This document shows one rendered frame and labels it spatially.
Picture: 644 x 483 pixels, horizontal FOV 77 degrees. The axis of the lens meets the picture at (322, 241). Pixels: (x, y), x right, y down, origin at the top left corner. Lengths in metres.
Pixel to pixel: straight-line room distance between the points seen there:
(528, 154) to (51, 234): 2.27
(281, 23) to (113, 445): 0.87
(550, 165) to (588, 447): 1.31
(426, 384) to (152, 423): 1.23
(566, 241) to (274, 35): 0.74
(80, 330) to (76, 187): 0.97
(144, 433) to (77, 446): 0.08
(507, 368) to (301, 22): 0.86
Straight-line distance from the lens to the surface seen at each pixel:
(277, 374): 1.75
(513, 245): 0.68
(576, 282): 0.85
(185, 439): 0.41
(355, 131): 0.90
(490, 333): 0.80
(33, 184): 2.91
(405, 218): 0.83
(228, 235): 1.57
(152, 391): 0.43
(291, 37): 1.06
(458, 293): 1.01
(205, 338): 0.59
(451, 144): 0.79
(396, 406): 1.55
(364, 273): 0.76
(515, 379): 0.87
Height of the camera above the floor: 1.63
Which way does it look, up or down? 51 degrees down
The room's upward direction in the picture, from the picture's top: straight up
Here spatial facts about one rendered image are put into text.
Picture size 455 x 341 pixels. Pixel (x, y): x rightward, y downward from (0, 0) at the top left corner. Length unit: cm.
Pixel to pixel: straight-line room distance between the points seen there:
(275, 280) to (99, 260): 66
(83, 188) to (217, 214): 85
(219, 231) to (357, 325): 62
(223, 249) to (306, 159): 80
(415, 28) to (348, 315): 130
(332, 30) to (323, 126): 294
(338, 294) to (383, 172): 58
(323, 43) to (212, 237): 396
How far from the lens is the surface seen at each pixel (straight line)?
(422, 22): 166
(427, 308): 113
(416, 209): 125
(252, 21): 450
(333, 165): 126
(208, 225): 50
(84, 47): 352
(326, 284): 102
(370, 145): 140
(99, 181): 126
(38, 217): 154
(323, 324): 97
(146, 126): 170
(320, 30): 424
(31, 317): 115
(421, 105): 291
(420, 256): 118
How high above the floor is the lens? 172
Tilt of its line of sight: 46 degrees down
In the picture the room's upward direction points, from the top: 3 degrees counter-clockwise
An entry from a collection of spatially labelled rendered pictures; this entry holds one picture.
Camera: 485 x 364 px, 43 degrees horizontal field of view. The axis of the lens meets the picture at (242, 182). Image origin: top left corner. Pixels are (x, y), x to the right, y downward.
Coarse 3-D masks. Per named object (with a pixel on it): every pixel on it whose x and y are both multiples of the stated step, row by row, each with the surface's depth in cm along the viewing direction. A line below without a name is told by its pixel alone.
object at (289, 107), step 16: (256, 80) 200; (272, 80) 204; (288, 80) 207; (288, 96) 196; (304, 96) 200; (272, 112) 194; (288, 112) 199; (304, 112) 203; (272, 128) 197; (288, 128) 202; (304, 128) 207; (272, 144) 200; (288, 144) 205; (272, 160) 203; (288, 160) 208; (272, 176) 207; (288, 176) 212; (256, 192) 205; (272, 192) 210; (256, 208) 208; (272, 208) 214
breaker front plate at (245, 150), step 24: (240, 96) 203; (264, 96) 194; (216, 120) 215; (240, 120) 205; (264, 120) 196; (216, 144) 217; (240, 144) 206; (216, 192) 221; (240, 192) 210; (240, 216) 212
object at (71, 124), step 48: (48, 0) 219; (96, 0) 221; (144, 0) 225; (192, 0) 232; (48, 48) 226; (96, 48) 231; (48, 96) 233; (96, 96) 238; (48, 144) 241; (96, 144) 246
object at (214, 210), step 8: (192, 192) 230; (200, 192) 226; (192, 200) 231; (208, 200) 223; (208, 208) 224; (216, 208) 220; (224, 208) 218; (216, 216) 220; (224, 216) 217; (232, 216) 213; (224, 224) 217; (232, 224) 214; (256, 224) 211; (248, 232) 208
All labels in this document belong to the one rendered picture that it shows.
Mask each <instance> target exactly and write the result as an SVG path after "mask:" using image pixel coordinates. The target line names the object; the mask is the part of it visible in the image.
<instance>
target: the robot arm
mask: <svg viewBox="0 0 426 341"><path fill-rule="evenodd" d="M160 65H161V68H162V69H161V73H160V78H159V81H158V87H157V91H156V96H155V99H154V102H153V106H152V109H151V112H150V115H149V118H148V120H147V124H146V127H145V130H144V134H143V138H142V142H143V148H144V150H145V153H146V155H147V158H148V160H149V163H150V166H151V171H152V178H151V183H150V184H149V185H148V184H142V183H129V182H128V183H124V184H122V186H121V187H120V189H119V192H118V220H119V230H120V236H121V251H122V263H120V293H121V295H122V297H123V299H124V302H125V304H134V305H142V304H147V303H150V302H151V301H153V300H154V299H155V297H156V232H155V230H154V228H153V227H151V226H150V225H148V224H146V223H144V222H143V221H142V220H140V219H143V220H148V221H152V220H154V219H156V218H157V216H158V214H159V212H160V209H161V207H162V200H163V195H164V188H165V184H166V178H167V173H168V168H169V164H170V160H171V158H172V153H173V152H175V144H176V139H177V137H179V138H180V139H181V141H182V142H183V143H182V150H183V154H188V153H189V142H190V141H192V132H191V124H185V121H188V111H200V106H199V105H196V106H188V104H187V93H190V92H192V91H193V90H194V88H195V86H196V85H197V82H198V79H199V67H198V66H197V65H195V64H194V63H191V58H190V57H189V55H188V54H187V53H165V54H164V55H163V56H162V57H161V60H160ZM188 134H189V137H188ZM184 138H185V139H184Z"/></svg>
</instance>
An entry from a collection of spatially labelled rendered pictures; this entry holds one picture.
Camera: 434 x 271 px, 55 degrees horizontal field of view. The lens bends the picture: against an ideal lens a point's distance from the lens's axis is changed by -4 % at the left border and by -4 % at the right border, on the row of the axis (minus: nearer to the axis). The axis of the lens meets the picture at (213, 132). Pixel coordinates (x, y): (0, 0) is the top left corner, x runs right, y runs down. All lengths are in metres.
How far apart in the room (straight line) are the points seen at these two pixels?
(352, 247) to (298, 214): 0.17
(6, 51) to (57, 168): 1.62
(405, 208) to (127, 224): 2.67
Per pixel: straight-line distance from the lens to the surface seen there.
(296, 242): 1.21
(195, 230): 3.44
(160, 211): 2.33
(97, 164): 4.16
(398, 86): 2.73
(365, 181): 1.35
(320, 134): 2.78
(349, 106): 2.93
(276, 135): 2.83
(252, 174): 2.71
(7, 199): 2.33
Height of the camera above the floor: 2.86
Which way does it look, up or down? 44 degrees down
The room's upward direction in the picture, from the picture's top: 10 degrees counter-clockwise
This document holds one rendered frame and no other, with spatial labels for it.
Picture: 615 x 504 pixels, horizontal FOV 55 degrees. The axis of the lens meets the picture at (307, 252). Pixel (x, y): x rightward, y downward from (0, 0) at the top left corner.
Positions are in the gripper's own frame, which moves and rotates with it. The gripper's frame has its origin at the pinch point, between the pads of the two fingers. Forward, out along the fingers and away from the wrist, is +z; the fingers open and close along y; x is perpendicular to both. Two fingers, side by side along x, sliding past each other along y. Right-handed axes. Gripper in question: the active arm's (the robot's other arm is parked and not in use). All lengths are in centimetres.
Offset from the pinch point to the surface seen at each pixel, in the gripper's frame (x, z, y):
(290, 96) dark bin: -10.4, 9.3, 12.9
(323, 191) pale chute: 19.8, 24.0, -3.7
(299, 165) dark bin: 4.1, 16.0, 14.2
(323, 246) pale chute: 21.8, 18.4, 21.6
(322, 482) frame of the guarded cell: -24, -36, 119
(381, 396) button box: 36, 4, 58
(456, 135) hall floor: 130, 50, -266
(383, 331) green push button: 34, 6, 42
☆ ☆ ☆ ☆ ☆
In your response, give all the records again with nothing altered.

This document shows one rendered frame and labels it spatially.
Picture: 644 x 483 pixels, horizontal FOV 77 degrees. The axis of the lens meets the picture at (322, 241). Pixels: (x, y), x right, y down, origin at the top left corner. Lengths in metres.
Pixel to pixel: straight-line room distance between the points seen there:
(528, 154) to (51, 234): 2.27
(281, 23) to (113, 445): 0.87
(550, 165) to (588, 447): 1.31
(426, 384) to (152, 423): 1.23
(566, 241) to (274, 35): 0.74
(80, 330) to (76, 187): 0.97
(144, 433) to (77, 446): 0.08
(507, 368) to (301, 22): 0.86
Straight-line distance from the lens to the surface seen at each pixel:
(277, 374): 1.75
(513, 245): 0.68
(576, 282): 0.85
(185, 439): 0.41
(355, 131): 0.90
(490, 333): 0.80
(33, 184): 2.91
(405, 218): 0.83
(228, 235): 1.57
(152, 391): 0.43
(291, 37): 1.06
(458, 293): 1.01
(205, 338): 0.59
(451, 144): 0.79
(396, 406): 1.55
(364, 273): 0.76
(515, 379): 0.87
Height of the camera above the floor: 1.63
Which way does it look, up or down? 51 degrees down
The room's upward direction in the picture, from the picture's top: straight up
Here spatial facts about one rendered image are put into text.
Picture size 455 x 341 pixels. Pixel (x, y): x rightward, y downward from (0, 0) at the top left corner. Length unit: cm.
Pixel to pixel: straight-line room distance between the points seen there:
(275, 280) to (99, 260): 66
(83, 188) to (217, 214): 85
(219, 231) to (357, 325): 62
(223, 249) to (306, 159): 80
(415, 28) to (348, 315): 130
(332, 30) to (323, 126): 294
(338, 294) to (383, 172): 58
(323, 43) to (212, 237): 396
How far from the lens is the surface seen at each pixel (straight line)?
(422, 22): 166
(427, 308): 113
(416, 209): 125
(252, 21): 450
(333, 165): 126
(208, 225): 50
(84, 47): 352
(326, 284): 102
(370, 145): 140
(99, 181): 126
(38, 217): 154
(323, 324): 97
(146, 126): 170
(320, 30): 424
(31, 317): 115
(421, 105): 291
(420, 256): 118
How high above the floor is the lens? 172
Tilt of its line of sight: 46 degrees down
In the picture the room's upward direction points, from the top: 3 degrees counter-clockwise
An entry from a collection of spatially labelled rendered pictures; this entry holds one picture.
Camera: 485 x 364 px, 43 degrees horizontal field of view. The axis of the lens meets the picture at (242, 182). Image origin: top left corner. Pixels are (x, y), x to the right, y downward.
Coarse 3-D masks. Per named object (with a pixel on it): every pixel on it whose x and y are both multiples of the stated step, row by row, each with the surface's depth in cm along the viewing direction. A line below without a name is told by its pixel alone.
object at (289, 107), step 16: (256, 80) 200; (272, 80) 204; (288, 80) 207; (288, 96) 196; (304, 96) 200; (272, 112) 194; (288, 112) 199; (304, 112) 203; (272, 128) 197; (288, 128) 202; (304, 128) 207; (272, 144) 200; (288, 144) 205; (272, 160) 203; (288, 160) 208; (272, 176) 207; (288, 176) 212; (256, 192) 205; (272, 192) 210; (256, 208) 208; (272, 208) 214
breaker front plate at (245, 150), step 24: (240, 96) 203; (264, 96) 194; (216, 120) 215; (240, 120) 205; (264, 120) 196; (216, 144) 217; (240, 144) 206; (216, 192) 221; (240, 192) 210; (240, 216) 212
object at (71, 124), step 48: (48, 0) 219; (96, 0) 221; (144, 0) 225; (192, 0) 232; (48, 48) 226; (96, 48) 231; (48, 96) 233; (96, 96) 238; (48, 144) 241; (96, 144) 246
object at (214, 210), step 8: (192, 192) 230; (200, 192) 226; (192, 200) 231; (208, 200) 223; (208, 208) 224; (216, 208) 220; (224, 208) 218; (216, 216) 220; (224, 216) 217; (232, 216) 213; (224, 224) 217; (232, 224) 214; (256, 224) 211; (248, 232) 208
All labels in this document belong to the one rendered picture that it shows.
Mask each <instance> target exactly and write the result as an SVG path after "mask:" using image pixel coordinates. The target line names the object; the mask is the part of it visible in the image.
<instance>
target: the robot arm
mask: <svg viewBox="0 0 426 341"><path fill-rule="evenodd" d="M160 65H161V68H162V69H161V73H160V78H159V81H158V87H157V91H156V96H155V99H154V102H153V106H152V109H151V112H150V115H149V118H148V120H147V124H146V127H145V130H144V134H143V138H142V142H143V148H144V150H145V153H146V155H147V158H148V160H149V163H150V166H151V171H152V178H151V183H150V184H149V185H148V184H142V183H129V182H128V183H124V184H122V186H121V187H120V189H119V192H118V220H119V230H120V236H121V251H122V263H120V293H121V295H122V297H123V299H124V302H125V304H134V305H142V304H147V303H150V302H151V301H153V300H154V299H155V297H156V232H155V230H154V228H153V227H151V226H150V225H148V224H146V223H144V222H143V221H142V220H140V219H143V220H148V221H152V220H154V219H156V218H157V216H158V214H159V212H160V209H161V207H162V200H163V195H164V188H165V184H166V178H167V173H168V168H169V164H170V160H171V158H172V153H173V152H175V144H176V139H177V137H179V138H180V139H181V141H182V142H183V143H182V150H183V154H188V153H189V142H190V141H192V132H191V124H185V121H188V111H200V106H199V105H196V106H188V104H187V93H190V92H192V91H193V90H194V88H195V86H196V85H197V82H198V79H199V67H198V66H197V65H195V64H194V63H191V58H190V57H189V55H188V54H187V53H165V54H164V55H163V56H162V57H161V60H160ZM188 134H189V137H188ZM184 138H185V139H184Z"/></svg>
</instance>
An entry from a collection of spatially labelled rendered pictures; this entry holds one picture.
Camera: 434 x 271 px, 55 degrees horizontal field of view. The lens bends the picture: against an ideal lens a point's distance from the lens's axis is changed by -4 % at the left border and by -4 % at the right border, on the row of the axis (minus: nearer to the axis). The axis of the lens meets the picture at (213, 132). Pixel coordinates (x, y): (0, 0) is the top left corner, x runs right, y runs down. All lengths are in metres.
How far apart in the room (straight line) are the points seen at these two pixels?
(352, 247) to (298, 214): 0.17
(6, 51) to (57, 168): 1.62
(405, 208) to (127, 224): 2.67
Per pixel: straight-line distance from the lens to the surface seen there.
(296, 242): 1.21
(195, 230): 3.44
(160, 211): 2.33
(97, 164): 4.16
(398, 86): 2.73
(365, 181): 1.35
(320, 134): 2.78
(349, 106): 2.93
(276, 135): 2.83
(252, 174): 2.71
(7, 199): 2.33
Height of the camera above the floor: 2.86
Which way does it look, up or down? 44 degrees down
The room's upward direction in the picture, from the picture's top: 10 degrees counter-clockwise
This document holds one rendered frame and no other, with spatial labels for it.
Picture: 615 x 504 pixels, horizontal FOV 55 degrees. The axis of the lens meets the picture at (307, 252). Pixel (x, y): x rightward, y downward from (0, 0) at the top left corner.
Positions are in the gripper's own frame, which moves and rotates with it. The gripper's frame has its origin at the pinch point, between the pads of the two fingers. Forward, out along the fingers and away from the wrist, is +z; the fingers open and close along y; x is perpendicular to both. Two fingers, side by side along x, sliding past each other along y. Right-handed axes. Gripper in question: the active arm's (the robot's other arm is parked and not in use). All lengths are in centimetres.
Offset from the pinch point to the surface seen at each pixel, in the gripper's frame (x, z, y):
(290, 96) dark bin: -10.4, 9.3, 12.9
(323, 191) pale chute: 19.8, 24.0, -3.7
(299, 165) dark bin: 4.1, 16.0, 14.2
(323, 246) pale chute: 21.8, 18.4, 21.6
(322, 482) frame of the guarded cell: -24, -36, 119
(381, 396) button box: 36, 4, 58
(456, 135) hall floor: 130, 50, -266
(383, 331) green push button: 34, 6, 42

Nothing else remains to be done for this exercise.